* **WHAT THE EXERCISE ASKS**
Below are records; give the number of their lines that contain "finger", and only that number.

* **THE DATA**

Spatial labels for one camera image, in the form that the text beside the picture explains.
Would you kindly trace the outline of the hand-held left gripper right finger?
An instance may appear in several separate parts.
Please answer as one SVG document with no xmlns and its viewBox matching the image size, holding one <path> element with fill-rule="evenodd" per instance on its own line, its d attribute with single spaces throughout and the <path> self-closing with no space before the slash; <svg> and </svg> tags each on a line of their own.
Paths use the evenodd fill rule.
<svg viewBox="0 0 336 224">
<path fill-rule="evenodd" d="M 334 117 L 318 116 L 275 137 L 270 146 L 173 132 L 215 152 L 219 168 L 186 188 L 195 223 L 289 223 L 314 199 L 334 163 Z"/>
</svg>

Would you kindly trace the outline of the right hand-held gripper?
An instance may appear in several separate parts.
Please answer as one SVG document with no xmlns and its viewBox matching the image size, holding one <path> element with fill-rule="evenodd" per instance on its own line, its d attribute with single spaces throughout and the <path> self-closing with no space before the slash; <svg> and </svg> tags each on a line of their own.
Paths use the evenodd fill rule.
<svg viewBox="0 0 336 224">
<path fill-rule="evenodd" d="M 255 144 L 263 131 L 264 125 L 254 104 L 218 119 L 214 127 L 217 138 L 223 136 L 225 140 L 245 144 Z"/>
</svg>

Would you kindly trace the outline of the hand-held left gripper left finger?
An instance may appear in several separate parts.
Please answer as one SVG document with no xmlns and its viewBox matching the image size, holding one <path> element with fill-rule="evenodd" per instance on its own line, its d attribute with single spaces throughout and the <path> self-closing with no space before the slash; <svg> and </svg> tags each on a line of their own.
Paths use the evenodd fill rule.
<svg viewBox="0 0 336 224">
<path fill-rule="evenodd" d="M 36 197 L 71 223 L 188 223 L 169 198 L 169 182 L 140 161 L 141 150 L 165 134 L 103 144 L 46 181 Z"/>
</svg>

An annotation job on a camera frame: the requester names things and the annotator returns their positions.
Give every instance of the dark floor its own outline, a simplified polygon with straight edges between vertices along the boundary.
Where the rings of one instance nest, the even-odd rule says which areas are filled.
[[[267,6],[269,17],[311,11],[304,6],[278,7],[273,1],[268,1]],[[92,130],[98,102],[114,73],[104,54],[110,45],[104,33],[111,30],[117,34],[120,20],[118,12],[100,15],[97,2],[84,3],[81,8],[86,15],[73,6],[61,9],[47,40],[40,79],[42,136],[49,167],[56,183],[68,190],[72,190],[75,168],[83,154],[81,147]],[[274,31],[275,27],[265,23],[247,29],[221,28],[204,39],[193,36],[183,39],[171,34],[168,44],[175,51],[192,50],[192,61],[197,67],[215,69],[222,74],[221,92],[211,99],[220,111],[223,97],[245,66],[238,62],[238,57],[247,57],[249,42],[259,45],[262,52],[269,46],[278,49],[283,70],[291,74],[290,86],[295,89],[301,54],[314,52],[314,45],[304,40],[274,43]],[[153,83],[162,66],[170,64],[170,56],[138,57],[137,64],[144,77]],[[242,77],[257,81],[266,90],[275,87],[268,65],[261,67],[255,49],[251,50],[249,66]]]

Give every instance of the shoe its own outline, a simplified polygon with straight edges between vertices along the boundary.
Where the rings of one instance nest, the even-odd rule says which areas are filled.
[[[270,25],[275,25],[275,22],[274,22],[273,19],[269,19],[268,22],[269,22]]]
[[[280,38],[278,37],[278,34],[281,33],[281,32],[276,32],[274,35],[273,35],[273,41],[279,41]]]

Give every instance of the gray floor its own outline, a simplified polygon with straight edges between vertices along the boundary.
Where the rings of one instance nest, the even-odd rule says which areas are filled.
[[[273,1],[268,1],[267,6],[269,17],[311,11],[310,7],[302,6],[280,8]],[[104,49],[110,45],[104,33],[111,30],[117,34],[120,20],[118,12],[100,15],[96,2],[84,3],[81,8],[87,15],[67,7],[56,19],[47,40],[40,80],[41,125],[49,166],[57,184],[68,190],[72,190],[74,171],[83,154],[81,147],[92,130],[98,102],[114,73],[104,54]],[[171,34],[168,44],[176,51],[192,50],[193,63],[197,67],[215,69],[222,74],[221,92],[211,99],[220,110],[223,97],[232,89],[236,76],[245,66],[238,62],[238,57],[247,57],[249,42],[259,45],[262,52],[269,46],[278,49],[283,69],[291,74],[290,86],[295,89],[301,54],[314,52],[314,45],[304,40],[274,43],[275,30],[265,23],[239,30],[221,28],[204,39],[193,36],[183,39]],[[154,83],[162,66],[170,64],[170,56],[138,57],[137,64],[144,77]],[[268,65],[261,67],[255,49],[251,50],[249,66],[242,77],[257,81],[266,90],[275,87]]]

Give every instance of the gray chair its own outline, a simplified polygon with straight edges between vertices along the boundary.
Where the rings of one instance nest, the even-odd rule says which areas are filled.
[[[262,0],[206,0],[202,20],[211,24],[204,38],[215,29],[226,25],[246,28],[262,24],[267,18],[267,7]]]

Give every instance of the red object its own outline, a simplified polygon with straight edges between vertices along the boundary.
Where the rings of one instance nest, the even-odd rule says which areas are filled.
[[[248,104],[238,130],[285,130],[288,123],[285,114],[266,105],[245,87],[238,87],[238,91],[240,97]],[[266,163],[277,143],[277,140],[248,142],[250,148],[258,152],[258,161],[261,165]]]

--

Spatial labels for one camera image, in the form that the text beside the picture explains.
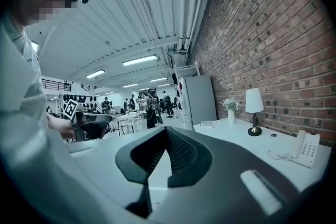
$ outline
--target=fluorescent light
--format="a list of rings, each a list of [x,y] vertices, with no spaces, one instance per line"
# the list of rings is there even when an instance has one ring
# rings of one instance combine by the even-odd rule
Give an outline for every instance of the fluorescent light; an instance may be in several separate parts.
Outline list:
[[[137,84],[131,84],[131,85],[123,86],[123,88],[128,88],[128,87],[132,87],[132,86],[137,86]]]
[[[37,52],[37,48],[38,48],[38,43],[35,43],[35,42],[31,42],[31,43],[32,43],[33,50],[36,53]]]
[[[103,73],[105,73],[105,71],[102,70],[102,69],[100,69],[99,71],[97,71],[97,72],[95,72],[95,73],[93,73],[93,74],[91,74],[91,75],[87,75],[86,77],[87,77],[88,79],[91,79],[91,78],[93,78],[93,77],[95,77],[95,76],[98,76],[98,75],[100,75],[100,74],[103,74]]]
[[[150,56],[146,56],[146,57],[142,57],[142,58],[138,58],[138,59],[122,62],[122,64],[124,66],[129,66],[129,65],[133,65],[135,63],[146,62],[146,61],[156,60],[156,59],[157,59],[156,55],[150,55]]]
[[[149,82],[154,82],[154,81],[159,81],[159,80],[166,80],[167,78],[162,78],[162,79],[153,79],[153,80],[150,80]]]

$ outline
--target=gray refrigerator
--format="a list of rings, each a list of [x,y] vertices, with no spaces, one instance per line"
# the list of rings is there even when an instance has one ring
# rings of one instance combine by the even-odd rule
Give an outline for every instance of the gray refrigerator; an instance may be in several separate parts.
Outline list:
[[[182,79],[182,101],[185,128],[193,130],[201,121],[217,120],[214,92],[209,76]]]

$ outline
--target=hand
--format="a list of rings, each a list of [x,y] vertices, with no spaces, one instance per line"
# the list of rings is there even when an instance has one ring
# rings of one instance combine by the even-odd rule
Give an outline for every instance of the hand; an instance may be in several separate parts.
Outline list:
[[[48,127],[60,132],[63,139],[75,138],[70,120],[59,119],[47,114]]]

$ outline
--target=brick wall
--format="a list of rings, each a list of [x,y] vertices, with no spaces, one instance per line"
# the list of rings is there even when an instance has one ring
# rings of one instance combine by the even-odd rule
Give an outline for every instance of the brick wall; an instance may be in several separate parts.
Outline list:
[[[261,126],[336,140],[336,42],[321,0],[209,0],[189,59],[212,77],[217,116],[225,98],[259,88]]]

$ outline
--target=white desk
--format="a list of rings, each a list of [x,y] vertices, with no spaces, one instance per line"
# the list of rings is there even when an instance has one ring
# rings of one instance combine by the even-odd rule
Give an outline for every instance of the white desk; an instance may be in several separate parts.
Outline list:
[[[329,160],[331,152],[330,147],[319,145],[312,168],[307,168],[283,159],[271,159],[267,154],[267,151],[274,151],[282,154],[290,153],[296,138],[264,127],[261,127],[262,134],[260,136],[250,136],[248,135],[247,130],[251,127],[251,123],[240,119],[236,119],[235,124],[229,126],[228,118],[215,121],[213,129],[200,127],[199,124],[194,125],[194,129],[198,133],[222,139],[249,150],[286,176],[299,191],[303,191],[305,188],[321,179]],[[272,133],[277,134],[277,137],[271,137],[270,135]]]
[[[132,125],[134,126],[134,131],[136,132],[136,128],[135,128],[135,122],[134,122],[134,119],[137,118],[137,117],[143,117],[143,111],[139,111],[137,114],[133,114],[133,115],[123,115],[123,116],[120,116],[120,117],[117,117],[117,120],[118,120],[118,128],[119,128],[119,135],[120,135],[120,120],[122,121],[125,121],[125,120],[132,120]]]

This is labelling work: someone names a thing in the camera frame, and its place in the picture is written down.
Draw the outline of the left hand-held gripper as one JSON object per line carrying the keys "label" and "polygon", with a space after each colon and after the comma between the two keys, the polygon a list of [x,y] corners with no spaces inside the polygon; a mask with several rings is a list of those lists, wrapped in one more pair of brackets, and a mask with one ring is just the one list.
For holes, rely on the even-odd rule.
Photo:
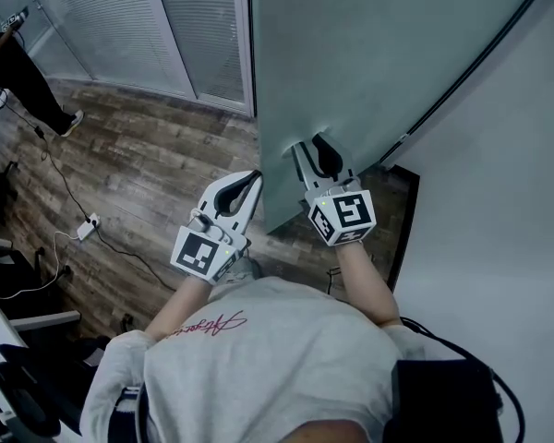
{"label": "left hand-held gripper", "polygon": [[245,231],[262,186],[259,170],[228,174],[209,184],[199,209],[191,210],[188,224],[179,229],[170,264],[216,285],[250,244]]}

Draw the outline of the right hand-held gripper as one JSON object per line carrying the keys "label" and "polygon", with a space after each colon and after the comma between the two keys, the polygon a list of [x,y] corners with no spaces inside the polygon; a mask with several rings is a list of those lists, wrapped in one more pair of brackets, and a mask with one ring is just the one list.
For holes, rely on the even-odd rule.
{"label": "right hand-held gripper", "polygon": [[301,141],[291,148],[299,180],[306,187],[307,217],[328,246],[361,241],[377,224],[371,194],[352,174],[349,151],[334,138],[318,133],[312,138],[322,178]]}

* * *

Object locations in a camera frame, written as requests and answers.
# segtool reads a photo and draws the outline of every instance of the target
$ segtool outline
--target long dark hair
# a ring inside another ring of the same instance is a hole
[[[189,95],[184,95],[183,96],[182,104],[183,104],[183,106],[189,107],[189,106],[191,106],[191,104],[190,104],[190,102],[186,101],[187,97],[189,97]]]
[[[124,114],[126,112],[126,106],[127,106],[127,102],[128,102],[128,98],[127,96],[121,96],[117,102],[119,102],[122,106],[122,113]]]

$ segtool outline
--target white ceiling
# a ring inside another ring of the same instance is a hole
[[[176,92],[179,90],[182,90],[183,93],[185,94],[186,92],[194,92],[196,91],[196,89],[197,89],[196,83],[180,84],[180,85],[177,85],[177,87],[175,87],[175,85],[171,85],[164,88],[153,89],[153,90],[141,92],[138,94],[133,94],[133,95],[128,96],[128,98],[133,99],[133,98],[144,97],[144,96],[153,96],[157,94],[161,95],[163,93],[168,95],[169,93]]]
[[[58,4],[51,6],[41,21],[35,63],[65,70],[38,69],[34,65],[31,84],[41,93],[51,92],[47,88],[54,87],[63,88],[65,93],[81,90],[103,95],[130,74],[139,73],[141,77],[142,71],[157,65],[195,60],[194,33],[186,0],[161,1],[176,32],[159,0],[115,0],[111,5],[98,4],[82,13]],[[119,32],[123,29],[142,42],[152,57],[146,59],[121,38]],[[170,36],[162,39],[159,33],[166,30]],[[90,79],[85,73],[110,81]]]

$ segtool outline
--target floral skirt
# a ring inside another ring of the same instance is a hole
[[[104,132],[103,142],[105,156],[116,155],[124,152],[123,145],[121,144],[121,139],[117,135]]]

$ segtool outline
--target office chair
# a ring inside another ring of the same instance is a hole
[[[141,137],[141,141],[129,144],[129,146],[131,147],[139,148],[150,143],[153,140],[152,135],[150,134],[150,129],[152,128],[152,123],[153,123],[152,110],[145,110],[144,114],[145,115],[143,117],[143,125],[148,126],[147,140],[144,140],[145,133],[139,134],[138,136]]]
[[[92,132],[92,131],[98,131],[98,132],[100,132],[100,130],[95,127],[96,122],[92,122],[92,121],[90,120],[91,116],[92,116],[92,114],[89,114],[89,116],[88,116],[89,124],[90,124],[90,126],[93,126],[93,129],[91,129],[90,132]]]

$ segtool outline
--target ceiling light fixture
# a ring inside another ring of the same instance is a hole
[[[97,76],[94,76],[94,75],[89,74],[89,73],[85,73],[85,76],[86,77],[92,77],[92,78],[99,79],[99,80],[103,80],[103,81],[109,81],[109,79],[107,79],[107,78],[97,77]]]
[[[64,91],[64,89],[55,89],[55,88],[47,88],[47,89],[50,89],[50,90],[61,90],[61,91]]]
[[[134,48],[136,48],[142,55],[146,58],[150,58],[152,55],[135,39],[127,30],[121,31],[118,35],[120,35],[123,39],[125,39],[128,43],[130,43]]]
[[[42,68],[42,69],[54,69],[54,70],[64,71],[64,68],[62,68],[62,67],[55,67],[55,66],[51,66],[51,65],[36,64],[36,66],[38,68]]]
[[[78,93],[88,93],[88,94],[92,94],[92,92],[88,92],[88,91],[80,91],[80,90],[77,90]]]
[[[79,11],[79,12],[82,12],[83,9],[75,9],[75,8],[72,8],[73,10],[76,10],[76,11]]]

* **FINISHED EXERCISE**
2